Our editorial guidelines and other internal documents are available to serious interested parties upon written request.

We aim to follow good practice in electronic publishing and seek to make our content as widely available as possible through reliable metadata, standardised image file description/referencing, search engine optimisation, human-readable permalinks, RSS and Mobile platform capabilities, etc.

We have clear open policies regarding content sharing and community management
(commenting).

All the original content published on the blog  is shared under a Creative Commons Attribution-NonCommercial-ShareAlike 3.0 Unported License, but individual authors retain their respective intellectual property rights.

We believe that online open access scholarship needs to be taken into account as valid academic work.

We believe that online open access scholarship has a real impact within scholarly communities and is naturally well-suited for public engagement.

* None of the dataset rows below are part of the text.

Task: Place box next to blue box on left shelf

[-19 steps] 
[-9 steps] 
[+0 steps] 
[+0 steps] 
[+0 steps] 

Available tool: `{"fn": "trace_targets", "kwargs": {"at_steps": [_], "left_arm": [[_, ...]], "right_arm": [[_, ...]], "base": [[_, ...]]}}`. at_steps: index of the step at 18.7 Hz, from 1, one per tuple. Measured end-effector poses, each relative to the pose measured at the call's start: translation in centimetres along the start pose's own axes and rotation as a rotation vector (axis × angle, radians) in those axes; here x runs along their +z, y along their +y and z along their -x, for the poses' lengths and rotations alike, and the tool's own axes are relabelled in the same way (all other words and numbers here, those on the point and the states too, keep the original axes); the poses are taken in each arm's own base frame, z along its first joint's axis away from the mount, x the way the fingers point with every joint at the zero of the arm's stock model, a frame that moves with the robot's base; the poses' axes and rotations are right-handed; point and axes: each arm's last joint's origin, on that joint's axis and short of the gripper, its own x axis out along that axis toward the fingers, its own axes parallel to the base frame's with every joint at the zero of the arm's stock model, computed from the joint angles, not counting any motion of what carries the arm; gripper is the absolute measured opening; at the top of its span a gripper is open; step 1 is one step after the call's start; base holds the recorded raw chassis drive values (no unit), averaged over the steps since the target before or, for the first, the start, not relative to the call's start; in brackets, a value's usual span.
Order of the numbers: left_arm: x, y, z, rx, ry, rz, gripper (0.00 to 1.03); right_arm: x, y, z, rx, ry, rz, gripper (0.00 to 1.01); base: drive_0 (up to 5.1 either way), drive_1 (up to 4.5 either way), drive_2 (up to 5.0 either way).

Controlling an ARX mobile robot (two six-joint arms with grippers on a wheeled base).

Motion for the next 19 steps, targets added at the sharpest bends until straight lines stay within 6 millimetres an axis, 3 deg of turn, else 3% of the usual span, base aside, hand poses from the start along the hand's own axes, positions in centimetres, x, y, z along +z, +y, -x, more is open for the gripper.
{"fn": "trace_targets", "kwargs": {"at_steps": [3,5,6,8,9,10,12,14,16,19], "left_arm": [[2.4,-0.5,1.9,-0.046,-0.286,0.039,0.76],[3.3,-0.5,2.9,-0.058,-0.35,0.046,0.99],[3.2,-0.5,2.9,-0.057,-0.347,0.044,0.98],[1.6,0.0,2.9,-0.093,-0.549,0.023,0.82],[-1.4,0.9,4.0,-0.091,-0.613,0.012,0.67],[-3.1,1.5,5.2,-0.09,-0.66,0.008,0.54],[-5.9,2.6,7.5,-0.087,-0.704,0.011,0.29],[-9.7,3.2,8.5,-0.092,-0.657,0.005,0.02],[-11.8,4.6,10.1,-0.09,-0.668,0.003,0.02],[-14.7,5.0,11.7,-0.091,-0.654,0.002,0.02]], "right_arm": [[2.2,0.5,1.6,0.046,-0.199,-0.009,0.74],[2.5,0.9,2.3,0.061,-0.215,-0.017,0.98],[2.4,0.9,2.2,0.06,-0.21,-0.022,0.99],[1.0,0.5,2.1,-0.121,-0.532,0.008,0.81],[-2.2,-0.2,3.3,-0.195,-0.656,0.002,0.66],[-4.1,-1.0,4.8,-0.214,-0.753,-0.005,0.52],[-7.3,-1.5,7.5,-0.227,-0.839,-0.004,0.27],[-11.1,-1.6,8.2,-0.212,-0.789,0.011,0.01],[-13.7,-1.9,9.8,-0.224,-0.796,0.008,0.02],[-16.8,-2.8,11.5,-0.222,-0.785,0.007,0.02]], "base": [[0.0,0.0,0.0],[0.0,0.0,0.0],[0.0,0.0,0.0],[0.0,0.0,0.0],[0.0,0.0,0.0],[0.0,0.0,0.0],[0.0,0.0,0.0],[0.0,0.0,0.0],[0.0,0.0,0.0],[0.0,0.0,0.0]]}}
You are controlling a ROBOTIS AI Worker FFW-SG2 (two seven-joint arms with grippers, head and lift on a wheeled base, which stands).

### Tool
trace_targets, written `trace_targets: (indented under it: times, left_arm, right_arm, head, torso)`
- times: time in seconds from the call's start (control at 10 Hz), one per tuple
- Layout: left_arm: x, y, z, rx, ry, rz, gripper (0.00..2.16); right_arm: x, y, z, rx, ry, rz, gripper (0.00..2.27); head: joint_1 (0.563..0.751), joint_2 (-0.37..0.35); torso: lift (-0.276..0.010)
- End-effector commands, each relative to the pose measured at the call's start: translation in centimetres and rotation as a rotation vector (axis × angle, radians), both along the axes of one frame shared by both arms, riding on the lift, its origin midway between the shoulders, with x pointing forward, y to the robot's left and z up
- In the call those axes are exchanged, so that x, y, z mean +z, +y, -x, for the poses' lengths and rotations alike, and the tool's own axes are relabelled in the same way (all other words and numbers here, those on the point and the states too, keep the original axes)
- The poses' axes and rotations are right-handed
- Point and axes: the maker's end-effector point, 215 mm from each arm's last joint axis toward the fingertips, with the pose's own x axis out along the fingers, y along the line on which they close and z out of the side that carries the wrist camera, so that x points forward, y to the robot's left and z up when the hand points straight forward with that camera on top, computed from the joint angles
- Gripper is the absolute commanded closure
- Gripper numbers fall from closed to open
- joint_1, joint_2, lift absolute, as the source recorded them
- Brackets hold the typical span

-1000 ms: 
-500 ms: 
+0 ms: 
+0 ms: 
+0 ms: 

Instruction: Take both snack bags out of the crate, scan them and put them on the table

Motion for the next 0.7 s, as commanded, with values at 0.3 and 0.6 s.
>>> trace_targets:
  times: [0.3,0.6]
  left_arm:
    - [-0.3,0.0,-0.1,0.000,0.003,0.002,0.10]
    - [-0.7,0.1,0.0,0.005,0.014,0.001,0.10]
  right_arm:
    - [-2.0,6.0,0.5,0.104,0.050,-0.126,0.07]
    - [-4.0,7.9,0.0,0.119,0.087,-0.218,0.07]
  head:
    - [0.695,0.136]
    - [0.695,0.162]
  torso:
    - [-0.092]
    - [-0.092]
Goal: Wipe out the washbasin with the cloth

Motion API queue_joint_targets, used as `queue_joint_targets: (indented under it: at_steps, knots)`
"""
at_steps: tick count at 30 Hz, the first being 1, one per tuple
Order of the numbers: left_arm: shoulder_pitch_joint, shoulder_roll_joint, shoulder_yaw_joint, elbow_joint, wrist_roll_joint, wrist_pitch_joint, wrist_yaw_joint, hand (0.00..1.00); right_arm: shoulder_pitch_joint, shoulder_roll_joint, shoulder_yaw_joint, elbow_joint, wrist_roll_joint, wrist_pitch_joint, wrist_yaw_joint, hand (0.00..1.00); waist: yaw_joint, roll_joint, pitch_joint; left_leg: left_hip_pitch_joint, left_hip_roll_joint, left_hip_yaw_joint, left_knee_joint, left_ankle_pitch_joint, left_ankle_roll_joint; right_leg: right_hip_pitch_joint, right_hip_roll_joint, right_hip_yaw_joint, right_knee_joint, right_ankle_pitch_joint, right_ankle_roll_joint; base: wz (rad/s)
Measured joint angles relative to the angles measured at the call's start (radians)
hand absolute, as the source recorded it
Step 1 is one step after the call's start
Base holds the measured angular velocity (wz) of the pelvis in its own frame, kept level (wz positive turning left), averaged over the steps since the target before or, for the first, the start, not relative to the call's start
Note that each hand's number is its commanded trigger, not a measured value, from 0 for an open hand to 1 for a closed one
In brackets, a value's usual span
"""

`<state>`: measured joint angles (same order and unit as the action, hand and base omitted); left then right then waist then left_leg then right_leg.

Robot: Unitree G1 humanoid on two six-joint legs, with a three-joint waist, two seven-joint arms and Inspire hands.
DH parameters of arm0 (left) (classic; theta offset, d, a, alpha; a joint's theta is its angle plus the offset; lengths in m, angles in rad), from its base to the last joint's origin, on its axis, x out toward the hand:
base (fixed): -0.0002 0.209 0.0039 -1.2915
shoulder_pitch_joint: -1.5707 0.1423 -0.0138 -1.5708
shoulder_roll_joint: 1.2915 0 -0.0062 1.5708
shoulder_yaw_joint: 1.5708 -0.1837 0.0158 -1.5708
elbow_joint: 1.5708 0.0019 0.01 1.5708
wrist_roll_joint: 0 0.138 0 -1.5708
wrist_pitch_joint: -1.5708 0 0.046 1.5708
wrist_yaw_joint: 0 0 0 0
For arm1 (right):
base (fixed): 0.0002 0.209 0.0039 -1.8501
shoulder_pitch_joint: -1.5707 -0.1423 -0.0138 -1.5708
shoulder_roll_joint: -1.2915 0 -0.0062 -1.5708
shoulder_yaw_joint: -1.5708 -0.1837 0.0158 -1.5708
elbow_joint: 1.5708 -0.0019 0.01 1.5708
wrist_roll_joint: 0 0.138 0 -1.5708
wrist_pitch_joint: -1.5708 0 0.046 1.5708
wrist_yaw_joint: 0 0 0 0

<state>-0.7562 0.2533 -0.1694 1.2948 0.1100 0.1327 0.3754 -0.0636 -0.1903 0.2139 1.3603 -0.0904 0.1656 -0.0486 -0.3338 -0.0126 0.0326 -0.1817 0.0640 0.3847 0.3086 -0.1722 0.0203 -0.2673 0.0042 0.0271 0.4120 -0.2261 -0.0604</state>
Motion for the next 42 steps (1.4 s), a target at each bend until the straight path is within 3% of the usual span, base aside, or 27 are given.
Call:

All contributors are requested to actively engage in the promotion of our content through social media tools, conferences and other dissemination activities.

---

I hope that sharing these notes with you will have helped you understand what is that guides us and keeps us working together, and perhaps even see the similarities with your own projects or even (who knows!) inspire to start your own online collaborative project. For me these first six months have been incredibly exciting but also exhausting. In comparison, working individually, thinking only of your own benefit, seems incredibly easier. Also, having someone else to do all your PR and promotional needs is way easier than having to do it yourself. But we built something, and now we want others to use it, and to achieve this we need to work hard in spreading the word.

Until now we don't have the institutional back up that other similar resources have. This also means that some of our colleagues may look down on us as "just a blog". It would be a lie not to say this is also on my mind every day I spend hours working on the Grid, talking to people about it, commissioning contributions, working hard to convince established scholars that contributing a piece of research to us is worth it.

Working in a team, remotely, with mostly words as your main channel of communication, without any immediate, direct financial gain in sight is not an easy thing to do. I keep the faith it will be worth it. I am convinced this system of academic work is a logical reaction to the way culture is taking shape in the 21st century. This conviction, the idea of work as a constant conversation with others, is what keeps me going.